1. Renforcement du cadre décisionnel de l’investissement public
Plusieurs principes généraux peuvent guider l’amélioration des décisions d’investissement
• Premièrement, les pays doivent élaborer une stratégie cohérente d’amélioration des infrastructures qui permette de réaliser pleinement le potentiel de croissance.
• Deuxièmement, les pays doivent mener à bien leur stratégie d’investissement. Pour cela, il leur faut mettre en place une cadre institutionnel robuste permettant de faire en sorte que : la mise en œuvre de la stratégie ne dévie pas des principes qui la régissent; les projets fassent l’objet d’une évaluation rigoureuse, aboutissant à la sélection de projets viables; des ressources suffisantes soient inscrites au budget pour achever les projets et entretenir les infrastructures réalisées. La bonne gouvernance et la mise en place de mécanismes rigoureux de gestion des finances publiques sont essentielles.
• Troisièmement, les pays doivent faire preuve de perspicacité dans la manière d’accroître leurs moyens financiers en :
○ S’assurant que l’assiette des recettes fiscale est robuste et qu’elle s’élargit — par la réforme de la fiscalité et une bonne administration des recettes — afin que le secteur public puisse s’acquitter aisément des dettes encourues.
○ Veillant à ce que tous les prêts servent effectivement à financer l’investissement et, partant, la croissance plutôt que les dépenses de consommation.
○ Se dotant d’une stratégie avisée de gestion de la dette qui garantisse que le montant total et la composition de la dette de l’État correspondent à sa capacité de remboursement.
2. Soutien au renforcement des capacités
Les institutions multilatérales et les bailleurs de fonds peuvent bien évidemment contribuer à ce financement, mais leur apport au renforcement des capacités est tout aussi essentiel.

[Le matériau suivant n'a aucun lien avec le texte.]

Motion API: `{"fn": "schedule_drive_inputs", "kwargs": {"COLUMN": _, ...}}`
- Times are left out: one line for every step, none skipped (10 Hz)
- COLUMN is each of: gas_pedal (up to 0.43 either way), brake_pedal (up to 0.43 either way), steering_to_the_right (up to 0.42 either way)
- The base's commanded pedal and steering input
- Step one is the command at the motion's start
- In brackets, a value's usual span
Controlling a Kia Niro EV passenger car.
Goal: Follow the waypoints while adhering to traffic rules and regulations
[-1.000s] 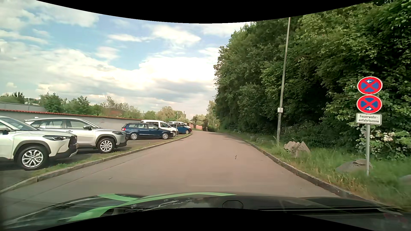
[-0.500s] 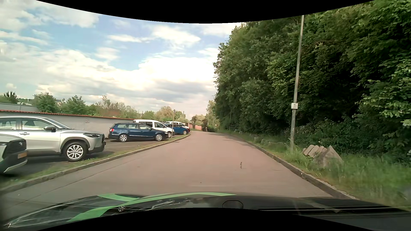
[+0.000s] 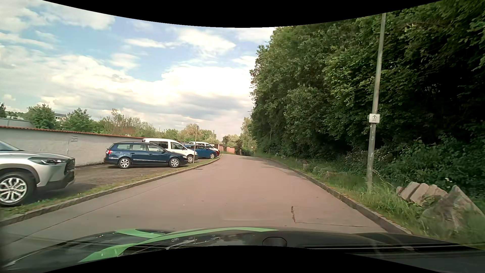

Sous l’angle du FMI, il s’agit par exemple d’aider les pays à aligner leurs budgets sur les plans de développement des infrastructures, à renforcer leur capacité de gestion de la dette et à se doter d’instruments améliorés pour évaluer le rendement potentiel de l’investissement en terme de croissance.
Mais les nouveaux partenaires de développement ont leur avis sur la manière de combler le déficit infrastructurel et ont donc une expérience à partager. Les chinois, par exemple, ont obtenu d’excellents résultats en matière de cohérence de leurs plans d’investissement, réexaminant sans cesse leur déficit en infrastructures pour réaffecter les ressources. Ils ont aussi veillé à ce que les projets d’infrastructure soient liés les uns aux autres en reliant par exemple la construction d’un port avec celle de voies de desserte routière et ferroviaire. Les pays à faible revenu peuvent utilement tirer parti de ce type d’expérience.
3. Accroissement du rôle du secteur privé
S’il appartient aux gouvernements de définir la stratégie et d’identifier les lacunes à combler, dans certains domaines il convient de faire surtout appel à l’investissement privé. Les secteurs de l’énergie et des télécommunications sont deux exemples où un panachage d’investissements publics et privés peut donner de bons résultats.
Le recours à des financements obligataires privés permettrait aussi de capter des ressources au-delà de ce que l’État peut mobiliser. Il est donc essentiel que les gouvernements mettent en place l’environnement nécessaire — une bonne fiscalité, la bonne gouvernance et un cadre légal sain — et veillent à ce que cet environnement donne l’assurance d’un bon rendement à l’investissement privé.
S’il est difficile de prétendre rendre pleinement compte de la richesse des débats de la conférence nous espérons néanmoins qu’elle ouvre la voie à un dialogue continu sur la façon dont les pays à faible revenu peuvent durablement accroître le volume et la qualité de leurs investissements.